Bring together all lines of the material below that contain the string "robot".

==== Data for this task ====

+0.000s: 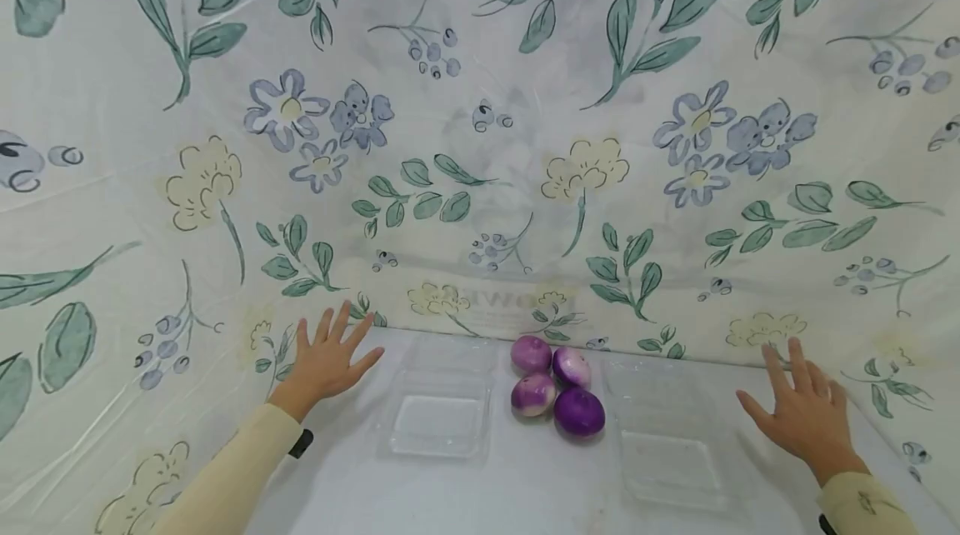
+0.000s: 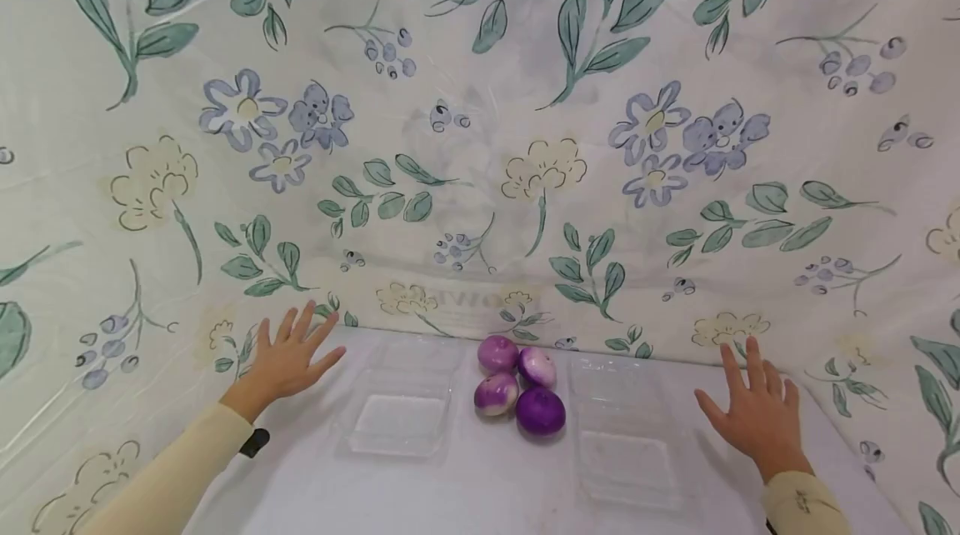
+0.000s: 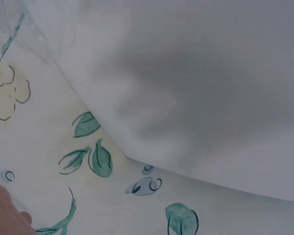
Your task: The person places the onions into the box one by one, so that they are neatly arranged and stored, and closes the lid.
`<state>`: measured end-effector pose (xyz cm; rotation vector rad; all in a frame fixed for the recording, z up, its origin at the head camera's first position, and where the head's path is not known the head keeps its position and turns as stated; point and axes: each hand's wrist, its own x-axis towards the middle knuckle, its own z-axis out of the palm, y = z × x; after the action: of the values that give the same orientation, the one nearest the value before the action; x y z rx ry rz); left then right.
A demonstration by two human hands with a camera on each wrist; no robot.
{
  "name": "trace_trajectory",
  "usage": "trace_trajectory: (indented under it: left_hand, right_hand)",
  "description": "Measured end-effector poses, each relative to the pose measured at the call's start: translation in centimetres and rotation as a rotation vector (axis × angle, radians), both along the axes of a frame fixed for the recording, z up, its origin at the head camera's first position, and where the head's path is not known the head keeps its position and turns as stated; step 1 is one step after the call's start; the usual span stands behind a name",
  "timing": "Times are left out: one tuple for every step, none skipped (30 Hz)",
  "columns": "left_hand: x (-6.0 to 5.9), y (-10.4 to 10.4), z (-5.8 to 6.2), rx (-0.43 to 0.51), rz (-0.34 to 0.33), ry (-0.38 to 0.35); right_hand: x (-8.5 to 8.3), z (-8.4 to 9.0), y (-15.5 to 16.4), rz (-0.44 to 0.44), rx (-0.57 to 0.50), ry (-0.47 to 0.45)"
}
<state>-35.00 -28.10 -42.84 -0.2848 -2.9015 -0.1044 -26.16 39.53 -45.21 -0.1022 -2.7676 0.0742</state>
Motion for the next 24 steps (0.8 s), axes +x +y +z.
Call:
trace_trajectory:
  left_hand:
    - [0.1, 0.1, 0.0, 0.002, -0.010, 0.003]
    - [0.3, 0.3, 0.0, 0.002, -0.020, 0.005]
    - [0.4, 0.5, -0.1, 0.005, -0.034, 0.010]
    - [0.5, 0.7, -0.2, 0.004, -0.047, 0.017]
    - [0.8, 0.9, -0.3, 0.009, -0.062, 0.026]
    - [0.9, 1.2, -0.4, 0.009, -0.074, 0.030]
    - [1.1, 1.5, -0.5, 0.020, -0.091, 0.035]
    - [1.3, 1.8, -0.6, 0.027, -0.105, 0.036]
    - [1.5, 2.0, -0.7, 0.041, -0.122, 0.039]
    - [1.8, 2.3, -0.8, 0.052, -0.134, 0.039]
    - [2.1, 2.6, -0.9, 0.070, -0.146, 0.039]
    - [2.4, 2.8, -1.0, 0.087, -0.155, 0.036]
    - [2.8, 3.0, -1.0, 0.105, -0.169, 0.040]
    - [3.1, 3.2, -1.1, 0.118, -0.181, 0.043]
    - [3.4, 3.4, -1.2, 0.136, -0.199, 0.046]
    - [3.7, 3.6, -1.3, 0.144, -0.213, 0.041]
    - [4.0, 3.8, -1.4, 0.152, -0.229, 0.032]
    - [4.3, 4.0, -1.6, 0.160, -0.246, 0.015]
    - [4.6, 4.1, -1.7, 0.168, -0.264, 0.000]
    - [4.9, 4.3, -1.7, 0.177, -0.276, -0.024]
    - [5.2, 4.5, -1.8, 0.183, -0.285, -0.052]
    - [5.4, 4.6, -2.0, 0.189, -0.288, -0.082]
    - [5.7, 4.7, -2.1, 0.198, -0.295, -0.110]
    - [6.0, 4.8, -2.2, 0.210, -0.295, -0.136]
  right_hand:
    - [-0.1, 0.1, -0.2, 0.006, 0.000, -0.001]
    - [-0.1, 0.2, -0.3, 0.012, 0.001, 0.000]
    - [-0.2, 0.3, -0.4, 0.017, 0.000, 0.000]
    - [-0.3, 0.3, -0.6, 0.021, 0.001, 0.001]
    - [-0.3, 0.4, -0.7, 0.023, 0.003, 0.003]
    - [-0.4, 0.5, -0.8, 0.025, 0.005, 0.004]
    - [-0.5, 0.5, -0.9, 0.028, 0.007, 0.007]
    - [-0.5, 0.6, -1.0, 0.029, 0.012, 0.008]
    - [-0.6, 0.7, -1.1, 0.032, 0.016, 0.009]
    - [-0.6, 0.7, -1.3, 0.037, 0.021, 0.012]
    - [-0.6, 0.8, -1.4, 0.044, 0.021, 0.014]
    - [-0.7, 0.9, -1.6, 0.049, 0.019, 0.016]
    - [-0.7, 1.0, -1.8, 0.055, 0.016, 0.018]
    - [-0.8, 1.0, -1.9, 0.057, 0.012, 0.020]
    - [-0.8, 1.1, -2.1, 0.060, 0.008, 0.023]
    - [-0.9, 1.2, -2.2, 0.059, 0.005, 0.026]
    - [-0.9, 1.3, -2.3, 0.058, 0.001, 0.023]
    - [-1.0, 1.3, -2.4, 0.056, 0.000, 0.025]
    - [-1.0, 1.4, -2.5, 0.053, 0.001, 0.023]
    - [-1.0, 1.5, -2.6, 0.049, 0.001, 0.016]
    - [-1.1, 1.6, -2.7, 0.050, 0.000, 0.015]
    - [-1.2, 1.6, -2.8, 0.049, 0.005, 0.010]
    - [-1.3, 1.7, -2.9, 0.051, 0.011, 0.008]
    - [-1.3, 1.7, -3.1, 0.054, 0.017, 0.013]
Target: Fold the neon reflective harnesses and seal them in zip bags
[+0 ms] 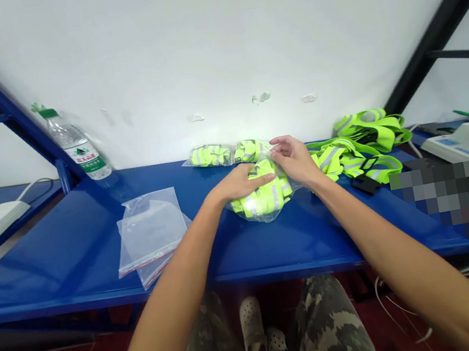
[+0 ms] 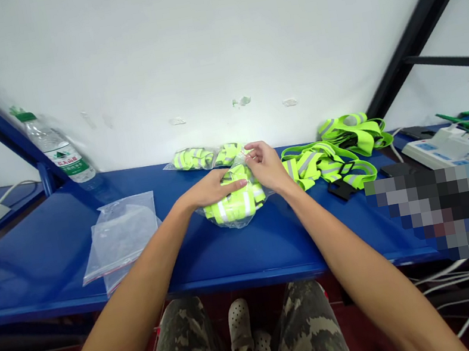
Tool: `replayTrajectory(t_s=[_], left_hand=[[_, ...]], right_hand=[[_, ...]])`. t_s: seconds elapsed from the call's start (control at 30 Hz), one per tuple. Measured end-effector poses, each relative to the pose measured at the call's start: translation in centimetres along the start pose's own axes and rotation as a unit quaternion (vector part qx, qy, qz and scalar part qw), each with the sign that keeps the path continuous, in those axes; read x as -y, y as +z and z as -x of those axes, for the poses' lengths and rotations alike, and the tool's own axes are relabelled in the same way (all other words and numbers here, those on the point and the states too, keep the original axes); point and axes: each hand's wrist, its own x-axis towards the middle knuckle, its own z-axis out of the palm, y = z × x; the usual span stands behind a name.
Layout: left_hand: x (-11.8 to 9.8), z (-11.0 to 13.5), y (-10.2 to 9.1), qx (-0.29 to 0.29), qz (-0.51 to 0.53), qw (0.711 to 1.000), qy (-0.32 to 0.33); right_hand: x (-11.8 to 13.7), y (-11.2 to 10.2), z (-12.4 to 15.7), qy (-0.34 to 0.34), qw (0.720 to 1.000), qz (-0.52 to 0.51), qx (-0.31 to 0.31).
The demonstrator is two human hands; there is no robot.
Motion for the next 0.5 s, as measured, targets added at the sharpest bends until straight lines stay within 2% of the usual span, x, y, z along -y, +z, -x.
replayTrajectory(t_s=[0.07, 0.13, 0.37, 0.5], left_hand=[[-0.13, 0.12, 0.11, -0.006, 0.0, 1.0, 0.001], [-0.19, 0.16, 0.27, 0.005, 0.002, 1.0, 0.005], [-0.38, 0.23, 0.35, 0.026, 0.033, 0.999, -0.004], [-0.24, 0.32, 0.1, 0.063, 0.055, 0.996, -0.013]], right_hand=[[-0.04, -0.3, -0.02, 0.065, 0.997, -0.042, 0.019], [0.03, -0.58, 0.12, 0.1, 0.993, -0.051, 0.03], [0.19, -0.84, 0.4, 0.074, 0.995, -0.05, 0.05], [0.29, -0.52, 0.49, 0.086, 0.993, -0.061, 0.044]])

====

Output of the exercise:
A demonstration by two human hands with a camera on each wrist; no robot.
The demonstrator is two human hands; there is no robot.

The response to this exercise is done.